O Tribunal Regional Eleitoral de São Paulo (TRE-SP) decidiu extinguir a Ação de Impugnação de Mandato Eletivo que havia resultado na cassação de quatro vereadores do Partido Liberal (PL) eleitos em Rifaina nas eleições de 2024. A decisão foi tomada por unanimidade pelos magistrados da Corte,  em julgamento realizado no último dia 12. 

Com o novo entendimento, o tribunal deu provimento ao recurso apresentado pelos vereadores Marcos Gomes Pereira, Ernani Alberto Silva Baraldi, Paulo Luiz Gomides Filho e Paulo Santiago Rodrigues Maia Júnior e determinou a extinção do processo sem julgamento do mérito.

No voto, o relator do caso, juiz Regis de Castilho, afirmou que a ação apresentava um problema na formulação do pedido. Segundo ele, os fatos narrados na ação não tinham relação direta com a cassação dos mandatos dos vereadores.

De acordo com o acórdão, a suposta fraude de assinaturas falsificadas na convenção partidária apontada pelo autor da ação, o PSD (Partido Social Democrático), estaria ligada à ata de uma reunião partidária utilizada na formação de coligação para a eleição majoritária - que envolve os cargos de prefeito e vice-prefeito. O relator destacou que esse ponto não tem ligação direta com as candidaturas para vereador, já que as eleições majoritária e proporcional são independentes.

Por esse motivo, o tribunal entendeu que havia um defeito na petição inicial, pois “a narração dos fatos não encontra correspondência lógica com o pedido”, que buscava cassar os vereadores eleitos. Diante disso, os magistrados consideraram a petição inepta e extinguiram a ação sem analisar o mérito da acusação.

O voto também menciona que a decisão de primeira instância utilizou um exame grafotécnico produzido em um inquérito policial, sem que os vereadores tivessem oportunidade de se manifestar previamente sobre essa prova. Segundo o relator, essa situação poderia representar violação ao direito de defesa.

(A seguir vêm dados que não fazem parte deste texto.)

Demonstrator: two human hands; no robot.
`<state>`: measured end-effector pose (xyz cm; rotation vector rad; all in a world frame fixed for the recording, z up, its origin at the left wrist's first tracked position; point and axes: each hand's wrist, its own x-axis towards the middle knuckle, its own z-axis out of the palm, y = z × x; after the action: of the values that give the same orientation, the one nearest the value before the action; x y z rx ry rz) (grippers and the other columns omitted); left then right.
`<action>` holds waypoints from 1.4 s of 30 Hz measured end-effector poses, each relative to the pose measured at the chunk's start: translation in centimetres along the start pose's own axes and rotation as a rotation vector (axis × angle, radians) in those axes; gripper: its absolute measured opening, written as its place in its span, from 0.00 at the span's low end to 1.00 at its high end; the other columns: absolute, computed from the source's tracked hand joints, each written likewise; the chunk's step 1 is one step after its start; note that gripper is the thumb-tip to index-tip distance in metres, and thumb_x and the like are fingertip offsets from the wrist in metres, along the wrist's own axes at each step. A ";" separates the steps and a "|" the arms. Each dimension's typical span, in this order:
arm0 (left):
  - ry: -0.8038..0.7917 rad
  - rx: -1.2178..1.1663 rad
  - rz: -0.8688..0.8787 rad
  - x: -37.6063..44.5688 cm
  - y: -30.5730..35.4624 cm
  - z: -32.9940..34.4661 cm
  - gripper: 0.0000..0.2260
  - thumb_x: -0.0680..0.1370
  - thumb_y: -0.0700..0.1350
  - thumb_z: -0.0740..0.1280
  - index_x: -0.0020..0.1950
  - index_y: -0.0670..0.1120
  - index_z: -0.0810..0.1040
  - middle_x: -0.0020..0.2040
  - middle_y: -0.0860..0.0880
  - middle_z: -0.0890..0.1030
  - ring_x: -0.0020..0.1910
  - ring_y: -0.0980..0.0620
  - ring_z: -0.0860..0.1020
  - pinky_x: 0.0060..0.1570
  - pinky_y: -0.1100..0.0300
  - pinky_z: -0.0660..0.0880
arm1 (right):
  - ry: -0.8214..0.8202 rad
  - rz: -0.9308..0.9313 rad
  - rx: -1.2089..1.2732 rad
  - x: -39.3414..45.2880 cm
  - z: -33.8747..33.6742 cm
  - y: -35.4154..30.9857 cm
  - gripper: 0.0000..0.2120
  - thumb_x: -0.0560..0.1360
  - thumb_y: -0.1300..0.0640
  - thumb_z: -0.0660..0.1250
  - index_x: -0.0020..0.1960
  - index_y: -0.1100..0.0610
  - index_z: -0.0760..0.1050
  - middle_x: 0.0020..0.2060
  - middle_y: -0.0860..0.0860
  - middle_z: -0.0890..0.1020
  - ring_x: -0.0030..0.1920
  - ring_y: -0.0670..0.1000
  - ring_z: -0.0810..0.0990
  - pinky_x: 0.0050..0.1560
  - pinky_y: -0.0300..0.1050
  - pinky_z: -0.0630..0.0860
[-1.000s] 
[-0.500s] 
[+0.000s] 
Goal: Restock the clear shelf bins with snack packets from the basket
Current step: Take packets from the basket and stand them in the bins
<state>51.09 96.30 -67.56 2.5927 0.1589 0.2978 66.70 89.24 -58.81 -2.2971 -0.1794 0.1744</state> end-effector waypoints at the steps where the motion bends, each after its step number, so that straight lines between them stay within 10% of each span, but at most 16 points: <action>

Com a decisão do TRE-SP, deixa de valer a sentença da primeira instância que havia cassado os mandatos. Os vereadores seguem nos cargos.

Relembre o caso

Em julho de 2025, uma decisão da 155ª Zona Eleitoral de Pedregulho havia cassado os mandatos de quatro vereadores do PL de Rifaina após a constatação de supostas assinaturas falsificadas em um documento apresentado na convenção partidária.

A ação foi proposta pelo PSD (Partido Social Democrático), que apontou irregularidades em uma ata partidária apresentada à Justiça Eleitoral. Na época, o juiz de primeira instância entendeu que duas assinaturas no documento teriam sido falsificadas e determinou a cassação dos mandatos.

Os vereadores recorreram da decisão ao Tribunal Regional Eleitoral de São Paulo, que agora extinguiu o processo sem julgamento do mérito.